With trading heading towards a close on the final day of November, what an amazing month it’s been. First, Joe Biden’s US election win gave stocks an early lift. Then news of three highly effective Covid-19 vaccines launched share prices into the stratosphere. As I write, the FTSE 100 index has soared by 765 points (13.7%) in November — a record monthly return. Likewise, US stocks have been buoyant this month, with the S&P 500 index leaping by over 350 points (10.8%). Yet the Footsie has shed 1,200 points in 2020, leaving it down almost a sixth (15.9%). That’s why I believe there are still cheap shares hiding in plain sight in the index.
Value investing still works
After exaggerated reports of its death, value investing came roaring back in November. As investors switched from high-priced, fast-growing tech stocks into economically sensitive sectors, cheap shares in banks, energy companies, and other old-economy industries had a bumper month. Jeremy Grantham, co-founder of asset management giant GMO, said a very powerful line this month.

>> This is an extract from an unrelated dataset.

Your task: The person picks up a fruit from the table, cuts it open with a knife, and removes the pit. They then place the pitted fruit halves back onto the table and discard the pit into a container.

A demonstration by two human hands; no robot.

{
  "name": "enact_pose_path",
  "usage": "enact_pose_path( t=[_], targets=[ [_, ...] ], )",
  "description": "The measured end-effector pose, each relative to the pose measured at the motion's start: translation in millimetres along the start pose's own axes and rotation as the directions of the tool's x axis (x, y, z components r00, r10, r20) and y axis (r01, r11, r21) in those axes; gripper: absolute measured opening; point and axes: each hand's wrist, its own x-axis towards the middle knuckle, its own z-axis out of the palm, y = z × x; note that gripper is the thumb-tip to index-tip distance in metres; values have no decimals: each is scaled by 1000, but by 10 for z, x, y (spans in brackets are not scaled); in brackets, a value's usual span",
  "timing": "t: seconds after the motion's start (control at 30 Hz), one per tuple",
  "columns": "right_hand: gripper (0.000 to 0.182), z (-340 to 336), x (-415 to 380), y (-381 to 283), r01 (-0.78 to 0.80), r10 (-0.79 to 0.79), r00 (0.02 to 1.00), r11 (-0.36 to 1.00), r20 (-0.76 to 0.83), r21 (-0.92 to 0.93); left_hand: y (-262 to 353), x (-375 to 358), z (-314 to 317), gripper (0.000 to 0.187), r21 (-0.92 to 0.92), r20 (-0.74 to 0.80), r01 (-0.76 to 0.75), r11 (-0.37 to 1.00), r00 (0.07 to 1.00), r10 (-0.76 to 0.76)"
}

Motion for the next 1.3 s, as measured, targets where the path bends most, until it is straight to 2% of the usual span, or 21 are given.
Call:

He warned, “The one reality you can never change is that a higher-priced asset will always produce a lower return than a lower-priced asset”. I agree, which is why I buy cheap shares rather than popular stocks. After all, the higher the price you pay, the lower your future returns will be. That’s why I’ll be a value investor for life.
Cheap shares: L&G looks good to me
Until they bounced back hard this month, Legal & General (LSE: LGEN) shares were having a rotten 2020. Before Covid-19 crashed markets, shares in the widely admired life assurer and asset manager were doing well. At their 52-week peak, they hit 324.7p on 13 December last year. Three months later, during the spring market meltdown, they crashed by 57.5% to a bargain 138p on 19 March.
After bouncing back until early June, these cheap shares crumbled again. At 184.5p on 29 October, I said L&G stock was a compelling buy for value investors. So it proved to be. Today, as I write, L&G’s share price is 255.7p, up more than 71p (38.6%) since 29 October. That’s an excellent return in just 31 days, but I expect more from this great British business and its cheap shares.
I’d keep buying into this quality company
Although it’s been a terrible year for the global economy, L&G has survived much worse, including two world wars and the Spanish Flu pandemic of 1918. That’s because this venerable British institution’s pedigree stretches all the way back to 1836. Today, L&G has powerful positions in UK protection products and savings, managing over £1trn of assets for more than 10 million customers worldwide. That’s a good spread of risk — and L&G’s fortress-like balance sheet is packed with a range of quality assets.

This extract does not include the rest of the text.